It seems that education is the key to reconciliation, as outlined in the 388-page Truth and Reconciliation Commission (TRC) report that came out this week. Well, that and loads of money and commitment by the federal government for many years to come. But as far as the average citizen is concerned, it’s all about education.
Education leads to understanding, and until non-Aboriginals truly understand the harm done to Aboriginals in Canada, we can’t begin to move past it.
I think TRC commissioner Justice Murray Sinclair laid out the issue well when he explained how for seven generations Aboriginal children were forced into residential schools and taught that they weren’t as good as non-Aboriginals, that their language and culture were irrelevant and that their people and ancestors were uncivilized heathens who needed to learn a different way of life.

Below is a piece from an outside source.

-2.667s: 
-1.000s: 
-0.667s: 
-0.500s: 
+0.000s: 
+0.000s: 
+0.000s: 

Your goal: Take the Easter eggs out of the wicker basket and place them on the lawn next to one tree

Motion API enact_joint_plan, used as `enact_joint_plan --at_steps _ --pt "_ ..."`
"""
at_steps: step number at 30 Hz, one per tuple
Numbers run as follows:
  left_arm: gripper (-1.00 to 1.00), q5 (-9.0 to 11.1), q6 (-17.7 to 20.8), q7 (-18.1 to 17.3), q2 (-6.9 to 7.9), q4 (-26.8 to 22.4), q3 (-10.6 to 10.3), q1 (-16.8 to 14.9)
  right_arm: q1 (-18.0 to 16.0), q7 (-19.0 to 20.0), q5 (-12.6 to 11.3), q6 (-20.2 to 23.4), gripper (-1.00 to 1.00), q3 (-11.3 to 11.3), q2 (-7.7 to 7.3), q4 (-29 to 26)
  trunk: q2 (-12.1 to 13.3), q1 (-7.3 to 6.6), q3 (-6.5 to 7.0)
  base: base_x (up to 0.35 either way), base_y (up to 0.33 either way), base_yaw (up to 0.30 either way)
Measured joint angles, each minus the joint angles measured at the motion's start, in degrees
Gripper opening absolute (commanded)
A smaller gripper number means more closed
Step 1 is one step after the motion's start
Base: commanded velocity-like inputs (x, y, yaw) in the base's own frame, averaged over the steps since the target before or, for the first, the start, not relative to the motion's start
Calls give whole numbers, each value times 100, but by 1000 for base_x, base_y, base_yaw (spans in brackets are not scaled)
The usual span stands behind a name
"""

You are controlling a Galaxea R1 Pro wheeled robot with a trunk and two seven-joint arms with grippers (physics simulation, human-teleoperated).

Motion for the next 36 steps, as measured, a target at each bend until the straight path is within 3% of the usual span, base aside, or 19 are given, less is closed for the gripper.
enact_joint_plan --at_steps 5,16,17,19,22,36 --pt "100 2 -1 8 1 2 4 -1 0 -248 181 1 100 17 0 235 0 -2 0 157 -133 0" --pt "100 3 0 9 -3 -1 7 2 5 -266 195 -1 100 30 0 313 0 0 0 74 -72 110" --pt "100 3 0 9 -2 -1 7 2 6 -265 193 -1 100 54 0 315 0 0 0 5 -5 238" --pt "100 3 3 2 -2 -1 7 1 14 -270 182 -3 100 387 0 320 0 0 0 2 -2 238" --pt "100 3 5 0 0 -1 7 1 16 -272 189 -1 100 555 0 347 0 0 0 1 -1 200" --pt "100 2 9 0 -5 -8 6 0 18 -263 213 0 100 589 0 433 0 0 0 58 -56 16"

Non-Aboriginal children were taught the same message through their school system during that dark period.
“As a result, many generations of children, including you and your parents, have been raised to think about things in a different way, a wrong way, a way that is negative when it comes to Aboriginal people – and we need to change that,” Sinclair said on a webcast posted to the TRC website.

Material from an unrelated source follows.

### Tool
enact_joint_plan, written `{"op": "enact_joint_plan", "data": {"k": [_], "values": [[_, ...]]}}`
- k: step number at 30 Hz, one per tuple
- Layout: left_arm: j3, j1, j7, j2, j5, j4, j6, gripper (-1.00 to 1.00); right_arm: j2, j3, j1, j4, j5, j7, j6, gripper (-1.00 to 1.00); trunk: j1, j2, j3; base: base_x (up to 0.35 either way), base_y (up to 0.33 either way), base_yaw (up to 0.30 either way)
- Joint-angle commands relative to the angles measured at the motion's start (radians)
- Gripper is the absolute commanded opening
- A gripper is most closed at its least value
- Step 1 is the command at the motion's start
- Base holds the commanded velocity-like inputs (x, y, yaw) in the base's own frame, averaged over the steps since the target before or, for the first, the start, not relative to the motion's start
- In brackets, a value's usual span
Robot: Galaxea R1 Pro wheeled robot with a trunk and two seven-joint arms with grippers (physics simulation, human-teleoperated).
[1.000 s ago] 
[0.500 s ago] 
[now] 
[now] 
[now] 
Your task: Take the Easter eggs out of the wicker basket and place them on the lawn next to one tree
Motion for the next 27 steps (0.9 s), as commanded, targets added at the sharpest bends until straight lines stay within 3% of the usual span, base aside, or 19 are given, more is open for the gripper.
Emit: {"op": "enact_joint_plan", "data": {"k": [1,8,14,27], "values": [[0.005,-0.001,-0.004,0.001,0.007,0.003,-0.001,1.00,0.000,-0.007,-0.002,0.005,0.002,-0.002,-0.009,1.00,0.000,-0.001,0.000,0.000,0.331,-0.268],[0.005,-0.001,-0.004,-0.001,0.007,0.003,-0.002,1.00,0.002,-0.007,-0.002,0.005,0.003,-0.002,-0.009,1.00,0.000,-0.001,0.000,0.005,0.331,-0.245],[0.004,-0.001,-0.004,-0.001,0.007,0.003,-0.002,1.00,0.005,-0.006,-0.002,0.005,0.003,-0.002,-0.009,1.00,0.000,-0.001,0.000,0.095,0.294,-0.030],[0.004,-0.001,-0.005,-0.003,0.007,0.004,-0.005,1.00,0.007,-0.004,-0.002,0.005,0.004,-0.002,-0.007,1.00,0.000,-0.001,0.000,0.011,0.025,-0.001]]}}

“It was the educational system that contributed to this problem in this country, and it’s the education system, we believe, that’s going to help us to get away from this.”

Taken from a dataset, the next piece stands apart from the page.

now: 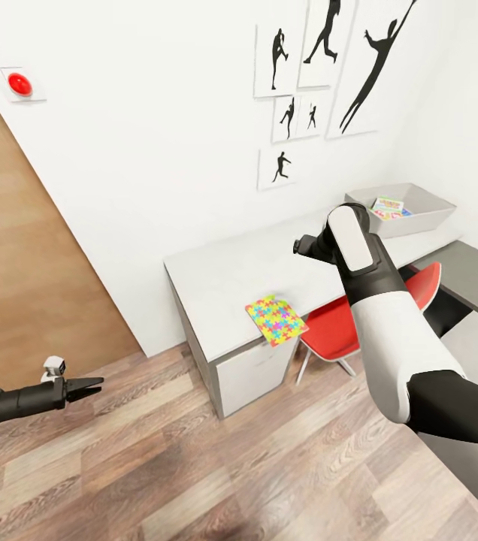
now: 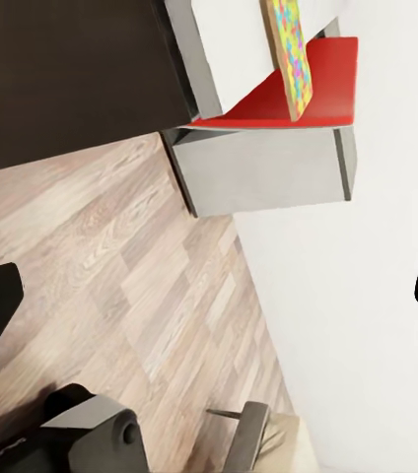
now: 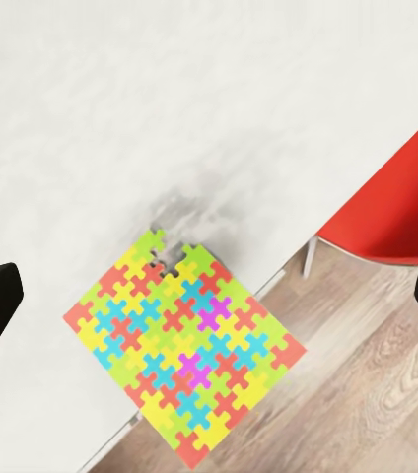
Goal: Put all the toys in the child's room - the three board games (two on the bed and one on the table), the two jigsaw puzzles on the table, and the tennis ball on the table - inside the toy box on the table in the child's room.
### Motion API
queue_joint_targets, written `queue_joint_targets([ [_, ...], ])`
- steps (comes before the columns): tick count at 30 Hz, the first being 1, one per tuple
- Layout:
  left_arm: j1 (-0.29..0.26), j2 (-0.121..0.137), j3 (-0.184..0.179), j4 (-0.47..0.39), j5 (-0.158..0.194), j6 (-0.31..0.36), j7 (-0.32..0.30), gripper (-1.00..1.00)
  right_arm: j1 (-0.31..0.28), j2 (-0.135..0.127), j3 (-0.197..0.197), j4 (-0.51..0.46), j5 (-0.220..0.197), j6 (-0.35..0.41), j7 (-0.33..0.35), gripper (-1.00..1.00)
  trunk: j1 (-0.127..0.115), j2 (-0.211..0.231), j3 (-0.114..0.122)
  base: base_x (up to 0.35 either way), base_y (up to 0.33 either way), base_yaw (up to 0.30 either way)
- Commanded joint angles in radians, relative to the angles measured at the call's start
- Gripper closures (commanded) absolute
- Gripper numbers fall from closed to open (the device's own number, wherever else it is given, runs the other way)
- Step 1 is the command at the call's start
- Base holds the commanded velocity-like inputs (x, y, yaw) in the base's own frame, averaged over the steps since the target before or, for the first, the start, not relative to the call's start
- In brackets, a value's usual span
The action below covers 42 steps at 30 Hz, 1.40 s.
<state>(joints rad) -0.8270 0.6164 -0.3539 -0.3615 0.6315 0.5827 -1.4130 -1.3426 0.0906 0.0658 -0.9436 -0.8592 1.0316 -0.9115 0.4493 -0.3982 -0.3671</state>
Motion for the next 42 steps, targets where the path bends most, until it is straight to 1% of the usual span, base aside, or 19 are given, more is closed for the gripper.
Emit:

To that end, the TRC made recommendations about including the true history of Canada’s First Nations people in all of the country’s curriculum, and I think it’s a great idea.
On the Coast we’re fortunate to have Aboriginal educators come into our schools to teach our children about the history, culture and protocols of the shíshálh Nation. My children love learning about it, but so many children in other areas have no clue.
And many of us adults are also clueless when it comes to First Nations history, specifically about the atrocities that went on in residential schools.
I myself was unaware of the gravity of what happened until I went to a screening of We Were Children in Sechelt that the shíshálh Nation put on a couple of years ago.
The film follows children through their experiences at residential school as told by the survivors brave enough to share their painful memories of rape, sodomy, starvation, abuse and unimaginable cruelty.
There were times during that film that I wept, times I wanted to throw up and times I felt the urge to run out of the theatre because it was too much to take. That’s the truth of the residential school experience. There’s no apology in the world that will fix the damage done not only to the children who went through residential school but also to the generations that came after.
I’m thankful the TRC has come up with a set of 94 recommendations that are meant to help move Canada on the path towards reconciliation, and I believe if we all do our part to educate ourselves, we can get a head start down that road.